I have written code to get the LED's to fade non linearly and it looks pretty good except that at low levels the steps in brightness are very visible. From my research it seems that this is due to there only being 255 levels on an 8-bit processor.

Is there a way to increase the resolution of the fading at low levels using an 8 bit controller or do I need to get a microcontroller with 16bit PWM?

My code follows:

Code: [Select]
`const int transistorPin = 0;    // connected to the base of the transistorint potPin = 1;                 // designate pin 1 as potentiometerint val;// The number of Steps between the output being on and offconst int pwmIntervals = 400;// The R value in the graph equationfloat R; void setup() {   pinMode(transistorPin, OUTPUT);    // Calculate the R variable (only needs to be done once at setup)  R = (pwmIntervals * log10(2))/(log10(255)); }  void loop() {    int brightness = 0;{val = analogRead(potPin);val = map(val, 0, 1023, 1, 5); }   for (int interval = 0; interval <= pwmIntervals; interval++) {      // Calculate the required PWM value for this interval step      brightness = pow (2, (interval / R)) - 1;      // Set the LED output to the calculated brightness      analogWrite(transistorPin, brightness);      delay(7);                                   // delay (n) where n is time to full brightness in milliseconds    }    delay(1000);                                   //n is time at full brightness      for (int interval = 0; interval <= pwmIntervals; interval++ ) {      // Calculate the required PWM value for this interval step      brightness = pow (2, (-(interval-pwmIntervals)/ R)) - 1;      // Set the LED output to the calculated brightness      analogWrite(transistorPin, brightness);          delay(7);                      //n is time to zero brightness    }     delay(80);             //n is time at zero brighness }`

#### Wawa #1
##### Feb 28, 2016, 08:18 am
Best to just ignore the lowest ~16 PWM values with 8-bit dimming.
Leo..

#### Paul__B #2
##### Feb 28, 2016, 08:40 am
Is there a way to increase the resolution of the fading at low levels using an 8 bit controller or do I need to get a microcontroller with 16bit PWM?

Do it in software - what else are you going to use the Tiny85 for?
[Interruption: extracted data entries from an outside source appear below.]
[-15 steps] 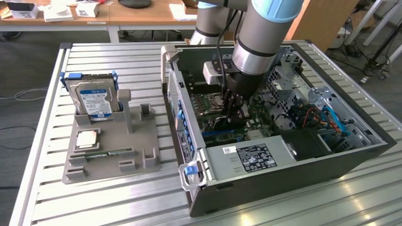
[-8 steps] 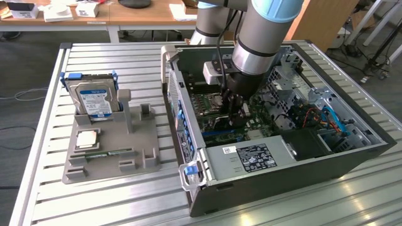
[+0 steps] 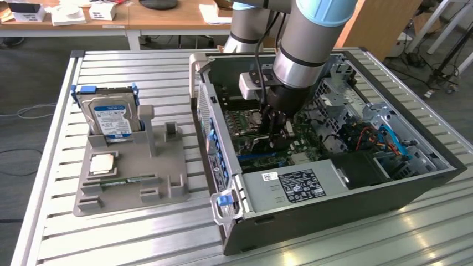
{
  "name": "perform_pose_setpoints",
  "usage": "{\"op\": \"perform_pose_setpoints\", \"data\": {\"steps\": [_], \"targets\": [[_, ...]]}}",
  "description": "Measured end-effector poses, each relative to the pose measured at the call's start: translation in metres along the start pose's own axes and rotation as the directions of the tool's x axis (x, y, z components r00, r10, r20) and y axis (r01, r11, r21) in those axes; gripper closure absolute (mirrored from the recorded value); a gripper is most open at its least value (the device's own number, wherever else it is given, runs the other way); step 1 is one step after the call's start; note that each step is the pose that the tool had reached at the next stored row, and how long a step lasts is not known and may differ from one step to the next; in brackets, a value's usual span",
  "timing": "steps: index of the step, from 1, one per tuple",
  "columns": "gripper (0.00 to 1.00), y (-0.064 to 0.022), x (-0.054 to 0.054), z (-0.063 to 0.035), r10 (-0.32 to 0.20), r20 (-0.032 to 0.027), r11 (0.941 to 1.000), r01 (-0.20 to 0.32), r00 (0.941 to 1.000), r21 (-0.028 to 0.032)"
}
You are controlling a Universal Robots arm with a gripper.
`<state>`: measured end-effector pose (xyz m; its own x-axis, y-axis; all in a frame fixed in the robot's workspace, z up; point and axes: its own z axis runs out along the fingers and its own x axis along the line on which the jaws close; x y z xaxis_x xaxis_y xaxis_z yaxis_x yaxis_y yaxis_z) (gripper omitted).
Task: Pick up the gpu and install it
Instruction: 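Insert the gpu into the slot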
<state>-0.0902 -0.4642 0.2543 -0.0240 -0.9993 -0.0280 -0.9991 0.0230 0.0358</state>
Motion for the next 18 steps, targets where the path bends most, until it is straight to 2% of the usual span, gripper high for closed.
{"op": "perform_pose_setpoints", "data": {"steps": [10,15,18], "targets": [[0.46,0.0001,0.000,-0.0004,0.000,-0.0002,1.0000,0.000,1.0000,-0.0001],[0.46,0.0004,0.000,-0.0105,0.000,0.0001,1.0000,0.000,1.0000,0.0000],[0.46,0.0008,-0.001,-0.0209,0.000,0.0003,1.0000,0.000,1.0000,0.0000]]}}
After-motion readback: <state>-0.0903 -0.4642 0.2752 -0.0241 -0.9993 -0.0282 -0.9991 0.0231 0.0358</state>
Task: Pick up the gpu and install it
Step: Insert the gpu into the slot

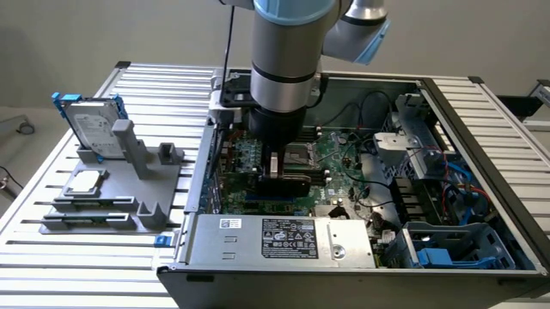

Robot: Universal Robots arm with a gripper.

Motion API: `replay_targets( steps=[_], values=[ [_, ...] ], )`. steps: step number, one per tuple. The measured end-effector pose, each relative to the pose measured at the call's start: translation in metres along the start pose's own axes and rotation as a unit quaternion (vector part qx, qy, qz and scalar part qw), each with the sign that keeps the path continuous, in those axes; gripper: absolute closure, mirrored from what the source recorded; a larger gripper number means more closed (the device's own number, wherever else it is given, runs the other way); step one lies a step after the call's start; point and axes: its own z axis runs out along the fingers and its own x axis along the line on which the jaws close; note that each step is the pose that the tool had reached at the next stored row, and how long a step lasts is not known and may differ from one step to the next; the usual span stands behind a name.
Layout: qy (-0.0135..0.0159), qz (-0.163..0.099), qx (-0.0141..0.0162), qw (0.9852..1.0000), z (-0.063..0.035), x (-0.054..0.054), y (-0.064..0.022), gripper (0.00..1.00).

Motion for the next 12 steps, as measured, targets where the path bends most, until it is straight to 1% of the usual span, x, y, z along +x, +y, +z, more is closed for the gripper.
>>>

Your code looks convoluted to me.  To implement an exponential fade, just multiply by a factor at each step using a shift-and-add (or shift-and subtract) routine which is going to be faster than a formal multiply.  You could use a fixed step of 1.125 or 0.875.  You can detect when the result is no longer changing.

#### tdeanos #3
##### Feb 28, 2016, 09:28 am
Best to just ignore the lowest ~16 PWM values with 8-bit dimming.
Leo..
I really need it to fade down to black if possible

#### tdeanos #4
##### Feb 28, 2016, 09:35 am
Your code looks convoluted to me.  To implement an exponential fade, just multiply by a factor at each step using a shift-and-add (or shift-and subtract) routine which is going to be faster than a formal multiply.  You could use a fixed step of 1.125 or 0.875.  You can detect when the result is no longer changing.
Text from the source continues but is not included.